🤖 AI Summary
Traditional generative models are trained in latent space yet rely on separate decoders to synthesize pixel-space images, leading to a misalignment between training objectives and final image quality. This work proposes CrossFlow, a one-step cross-space flow matching method that eliminates the need for explicit velocity fields by directly mapping noisy latent representations to pixel-space images, thereby unifying the roles of generator and decoder. By integrating a latent encoder with pixel-level perceptual and adversarial losses, CrossFlow enables end-to-end cross-space mapping within a flow matching framework. Evaluated on ImageNet-1k at 256×256 resolution, the method achieves a state-of-the-art FID of 1.62 with only a single forward pass, significantly enhancing both generation efficiency and fidelity.
📝 Abstract
Most diffusion and flow-matching generators define the prior, probability path, and prediction target in the same representation space. Latent diffusion improves efficiency by moving this path into an autoencoder latent space, but the final sample is still produced by a separately trained decoder. This separation creates a mismatch: the generator is optimized for latent-space prediction, while final quality depends on how the decoder handles generated latents that may differ from clean encoder outputs. We introduce CrossFlow, a cross-space flow formulation that maps noisy latent inputs directly to pixel-space images.

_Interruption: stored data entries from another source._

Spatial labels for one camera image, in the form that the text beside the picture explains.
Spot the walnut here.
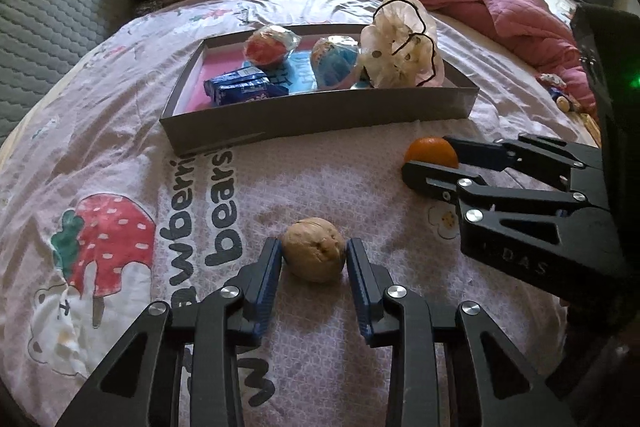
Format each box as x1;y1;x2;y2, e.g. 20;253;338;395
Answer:
282;217;347;284

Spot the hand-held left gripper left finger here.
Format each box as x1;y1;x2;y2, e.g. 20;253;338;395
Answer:
55;237;286;427

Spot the small colourful toy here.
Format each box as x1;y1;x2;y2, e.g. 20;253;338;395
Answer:
537;73;583;112

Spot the blue snack packet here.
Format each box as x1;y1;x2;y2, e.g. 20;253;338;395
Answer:
204;73;290;106

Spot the pink and blue book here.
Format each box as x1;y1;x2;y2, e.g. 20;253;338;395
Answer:
192;49;371;110

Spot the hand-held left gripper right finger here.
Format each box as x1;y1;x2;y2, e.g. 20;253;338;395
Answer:
345;237;576;427

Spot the pink quilt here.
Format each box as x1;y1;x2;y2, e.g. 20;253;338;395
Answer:
381;0;601;102

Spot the orange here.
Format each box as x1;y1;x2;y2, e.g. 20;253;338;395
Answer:
404;136;460;170

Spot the white plush toy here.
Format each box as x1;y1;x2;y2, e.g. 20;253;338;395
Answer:
359;0;446;88

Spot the plastic-wrapped snack cup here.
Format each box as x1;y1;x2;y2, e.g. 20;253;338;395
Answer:
243;26;302;68
310;35;362;90

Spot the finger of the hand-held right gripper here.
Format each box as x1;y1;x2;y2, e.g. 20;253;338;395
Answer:
442;133;603;192
400;159;628;303

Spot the grey quilted headboard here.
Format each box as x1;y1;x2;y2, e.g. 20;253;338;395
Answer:
0;0;146;142

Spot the grey cardboard box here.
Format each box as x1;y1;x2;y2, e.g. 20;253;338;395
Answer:
159;24;481;155

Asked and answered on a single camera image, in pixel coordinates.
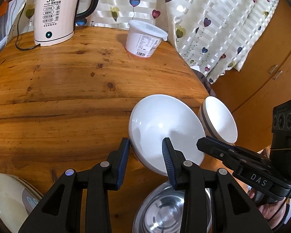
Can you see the person's right hand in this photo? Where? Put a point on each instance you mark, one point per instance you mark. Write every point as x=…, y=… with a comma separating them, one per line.
x=269, y=211

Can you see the grey cloth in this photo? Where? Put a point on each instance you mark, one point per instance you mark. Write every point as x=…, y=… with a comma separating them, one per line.
x=205, y=82

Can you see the orange wooden cabinet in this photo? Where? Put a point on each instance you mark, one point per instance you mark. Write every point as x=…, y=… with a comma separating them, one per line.
x=257, y=77

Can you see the stainless steel bowl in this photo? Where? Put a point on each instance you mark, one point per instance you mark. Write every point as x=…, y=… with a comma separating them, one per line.
x=157, y=211

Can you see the large white blue-striped bowl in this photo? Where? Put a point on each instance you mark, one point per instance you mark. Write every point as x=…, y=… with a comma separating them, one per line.
x=160, y=116

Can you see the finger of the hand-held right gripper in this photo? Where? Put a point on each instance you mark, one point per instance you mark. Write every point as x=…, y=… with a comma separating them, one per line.
x=223, y=142
x=215, y=150

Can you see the small white blue-striped bowl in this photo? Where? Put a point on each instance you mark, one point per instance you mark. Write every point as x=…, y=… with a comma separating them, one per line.
x=220, y=119

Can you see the white plastic tub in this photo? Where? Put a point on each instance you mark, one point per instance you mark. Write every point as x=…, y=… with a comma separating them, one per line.
x=141, y=41

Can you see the heart print curtain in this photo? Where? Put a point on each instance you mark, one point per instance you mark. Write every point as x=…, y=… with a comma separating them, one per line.
x=208, y=9

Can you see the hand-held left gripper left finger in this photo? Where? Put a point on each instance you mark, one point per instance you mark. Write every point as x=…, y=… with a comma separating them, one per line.
x=122, y=162

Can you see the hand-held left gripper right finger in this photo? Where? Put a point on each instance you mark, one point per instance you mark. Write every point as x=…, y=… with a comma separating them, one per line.
x=168, y=165

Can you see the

The key technical step is a velocity-free one-step objective: the latent trajectory defines the training path, but the supervised prediction is an image rather than a latent displacement. This lets one model act both as a one-step latent-to-pixel generator and as a decoder replacement for latent diffusion pipelines. On class-conditional ImageNet-1k at $256\times256$, CrossFlow-XL achieves 1.62 FID with one function evaluation. Ablations show that the latent encoder and pixel-space perceptual and adversarial losses are important for fidelity. These results indicate that cross-space flow objectives can combine the efficiency of latent representations with direct pixel-space supervision, without requiring a separate decoder at inference.